序文と自序は5月10日から15日にかけて記されているので、明治41年前半の早くかあるいはもっと遡り明治40年後半から企画は進んでいたのかもしれない。序文は、窪美昌保・井上江花・舟木香洲の3人が寄せている。

窪美昌保(くぼみ・まさやす)は当時富山県内を代表する知識人の一人である。江花ととも中越史談会の中心メンバーとなり清明堂版と富山県蔵版の『越中史料』双方の編纂にかかわっている。江花によると、冷光は窪美昌保を自分の師匠のように見ていたという。明治41年時点で窪美は55歳、江花より18歳、冷光より34歳も年長である。[4]

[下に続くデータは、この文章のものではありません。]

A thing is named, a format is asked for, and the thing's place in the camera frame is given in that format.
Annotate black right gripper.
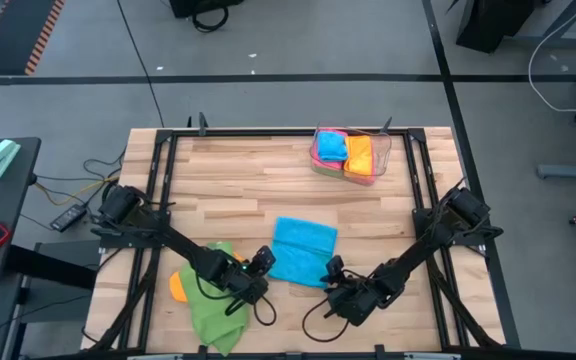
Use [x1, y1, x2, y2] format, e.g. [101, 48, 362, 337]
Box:
[319, 255, 387, 326]

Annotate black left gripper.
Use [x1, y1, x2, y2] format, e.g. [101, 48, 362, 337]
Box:
[212, 244, 277, 306]

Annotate blue microfiber towel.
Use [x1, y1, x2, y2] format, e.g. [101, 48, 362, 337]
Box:
[316, 130, 349, 162]
[267, 216, 339, 290]

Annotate green microfiber towel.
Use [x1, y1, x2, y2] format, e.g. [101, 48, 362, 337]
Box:
[311, 167, 345, 180]
[180, 242, 251, 357]

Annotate pink microfiber towel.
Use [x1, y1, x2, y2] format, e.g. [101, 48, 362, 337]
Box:
[310, 128, 348, 174]
[345, 173, 377, 187]

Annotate orange microfiber towel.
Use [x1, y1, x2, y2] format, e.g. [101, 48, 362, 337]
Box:
[168, 249, 244, 304]
[343, 134, 374, 177]

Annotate clear plastic bin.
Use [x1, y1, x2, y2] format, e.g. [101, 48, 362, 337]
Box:
[309, 122, 393, 187]

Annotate black power adapter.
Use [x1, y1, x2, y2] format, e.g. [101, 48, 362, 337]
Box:
[50, 203, 88, 233]

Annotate black side desk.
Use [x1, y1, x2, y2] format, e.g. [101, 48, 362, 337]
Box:
[0, 136, 43, 284]

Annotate gray desk foot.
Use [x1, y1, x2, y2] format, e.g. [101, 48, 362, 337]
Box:
[536, 162, 576, 181]

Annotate black equipment box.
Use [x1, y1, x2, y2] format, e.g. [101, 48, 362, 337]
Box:
[169, 0, 245, 20]

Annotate black cabinet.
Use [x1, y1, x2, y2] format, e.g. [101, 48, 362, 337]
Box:
[455, 0, 537, 55]

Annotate gray desk leg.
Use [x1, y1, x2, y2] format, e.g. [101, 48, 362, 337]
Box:
[512, 0, 576, 50]

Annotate black mat with orange stripes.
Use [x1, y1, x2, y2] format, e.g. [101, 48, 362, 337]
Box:
[0, 0, 67, 76]

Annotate yellow cable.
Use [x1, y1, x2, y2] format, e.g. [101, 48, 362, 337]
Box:
[35, 174, 122, 207]

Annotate coiled black cable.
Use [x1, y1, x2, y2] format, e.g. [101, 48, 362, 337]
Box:
[191, 5, 230, 34]

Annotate thin black floor cable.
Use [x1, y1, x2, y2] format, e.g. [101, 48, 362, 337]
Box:
[116, 0, 165, 129]

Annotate white floor cable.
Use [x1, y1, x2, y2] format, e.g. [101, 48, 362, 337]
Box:
[526, 0, 576, 114]

江花の序文は、冷光の人生を念頭において書いた短文で、なかなか味わい深い。

「コロコロ然たる常願寺川の石、化して人間となる。名づけて冷光といふ、君今其の霊気を吹き込まれ、其の詩想を養はれし、母山を描く。其の筆致の縦横、其の文章の巧妙は、固より其のところなり」

舟木香洲は俳句を寄せた。「冷光兄を先達として登山の時もがな」と前書きがあって「後生願はず立山下の閑古鳥」とある。舟木については墨汁吟社の項で詳述する。

項目羅列、雑ぱくな編集

さて冷光とって初めての出版である『立山案内』の評価はどうだったのか。

前田夕暮や北原白秋と交流があり、富山県内の文壇の指導者として評論を多く書いた高田浩雲(庸将)は、『富山日報』42年10月10日に「地方出版物の奨励」という記事を寄稿している。そこで『立山案内』は「東京でも百部以上も売れているとの事である」と記している。[5]たしかに、東京朝日新聞は明治41年7月23日に次のような書評を載せていている。

立山案内(大井信勝著)越中立山を八方より観察し委しく紹介したる書なり(価金四十銭富山市西三番丁清明堂書店)

井上江花はのちに浅地倫の『立山権現』と比較して冷光の『立山案内』をこう評している。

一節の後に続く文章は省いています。